Этой концепции явно противоречили вызревавшие установки Сталина, — все более отдалявшего от себя Зиновьева и Каменева и сближавшегося с Бухариным и Рыковым, у которых теперь была репутация «правых», — на построение относительно замкнутого социалистического общества в СССР, не ориентирующегося на международную революцию в близком будущем.
В 1924–1925 годах в основном завершилось создание «теории победы социализма в одной стране в условиях капиталистического окружения», сотворенной сталинским аппаратом при активном участии Бухарина. Сталин ловко использовал эту «теорию», догматически основанную на выхваченном из контекста случайном высказывании В. И. Ленина 1915 года о неравномерном развитии капитализма, в результате которого возможен прорыв капиталистической системы первоначально в одной стране.
Подчас ссылаются на то, что и Троцкий до того, как он оказался в оппозиции, также признавал возможность строительства социализма в России без обязательной увязки с мировым контекстом. При этом забывают важную деталь: Троцкий говорил о возможности строительства, но не завершения создания социализма в одной России, тогда как Сталин исходил из возможности построения в СССР полного социалистического общества. «Теория социализма в одной стране» играла приземленную роль. Она означала не только продолжение нэпа, но и обещание сытой жизни в близком времени, предусматривала более осторожную внешнюю политику взамен вспышко-пускательских заявлений Зиновьева в качестве председателя Исполкома Коминтерна.
Пустив в пропагандистский оборот новую «теорию», Сталин теперь при помощи Бухарина перевел ее в практическую плоскость.
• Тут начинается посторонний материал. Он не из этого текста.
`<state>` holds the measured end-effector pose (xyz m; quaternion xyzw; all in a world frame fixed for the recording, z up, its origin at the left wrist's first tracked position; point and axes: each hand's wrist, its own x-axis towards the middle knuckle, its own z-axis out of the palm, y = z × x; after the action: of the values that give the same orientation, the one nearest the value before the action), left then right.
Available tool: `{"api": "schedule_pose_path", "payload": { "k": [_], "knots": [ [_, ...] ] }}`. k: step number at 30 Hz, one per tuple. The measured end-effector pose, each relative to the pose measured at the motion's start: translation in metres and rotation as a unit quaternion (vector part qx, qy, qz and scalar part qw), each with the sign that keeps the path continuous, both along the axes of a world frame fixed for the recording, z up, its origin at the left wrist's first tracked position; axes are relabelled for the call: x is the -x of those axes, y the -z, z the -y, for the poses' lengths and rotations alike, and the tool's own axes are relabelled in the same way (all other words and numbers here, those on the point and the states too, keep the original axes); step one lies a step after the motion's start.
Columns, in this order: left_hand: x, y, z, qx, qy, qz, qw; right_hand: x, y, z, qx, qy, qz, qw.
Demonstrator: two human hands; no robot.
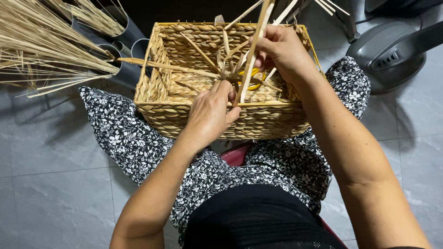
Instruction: The person sits on the floor with a woven water-hyacinth basket on their lap and weaves thin wooden strips into its rim, threading and pressing each strip through the weave and working around the edge. Bundles of raw weaving material sit in containers beside them and a pair of scissors rests inside the basket.
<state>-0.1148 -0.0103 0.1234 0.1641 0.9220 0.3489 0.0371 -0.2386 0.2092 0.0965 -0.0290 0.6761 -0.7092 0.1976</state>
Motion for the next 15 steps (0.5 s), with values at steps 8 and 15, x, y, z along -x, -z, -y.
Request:
{"api": "schedule_pose_path", "payload": {
  "k": [8,15],
  "knots": [
    [0.007,-0.009,0.018,-0.081,0.051,0.044,0.994,-0.003,0.003,0.016,-0.026,-0.070,0.085,0.994],
    [0.005,-0.009,0.016,-0.114,0.002,0.039,0.993,-0.030,-0.023,0.008,-0.337,-0.090,-0.229,0.909]
  ]
}}
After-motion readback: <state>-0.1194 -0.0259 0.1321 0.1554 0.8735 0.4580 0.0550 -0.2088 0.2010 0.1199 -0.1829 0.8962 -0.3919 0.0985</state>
На пленуме ЦК 23–30 апреля 1925 года были приняты решения об экономических уступках крестьянству, которыми могли воспользоваться все его слои: допускалась сдача земли в долгосрочную (до двенадцати лет) аренду, организация хуторских хозяйств, снимались ограничения с применения наемного труда, понижался сельхозналог и т. д. Теоретические выкладки по поводу «социализма в одной стране» и «неонэп» в деревне не были приняты Зиновьевым и Каменевым, которые начинали роптать против растущего единовластия.
Троцкий поначалу занимал выжидательную позицию. Он внимательно присматривался к мероприятиям «неонэпа», не выступал с их критикой, хотя был убежден, как показали последовавшие документы, в провале этой линии. Немаловажными причинами пассивности Троцкого были продолжавшееся болезненное состояние и особенно лишение его ответственного государственного поста.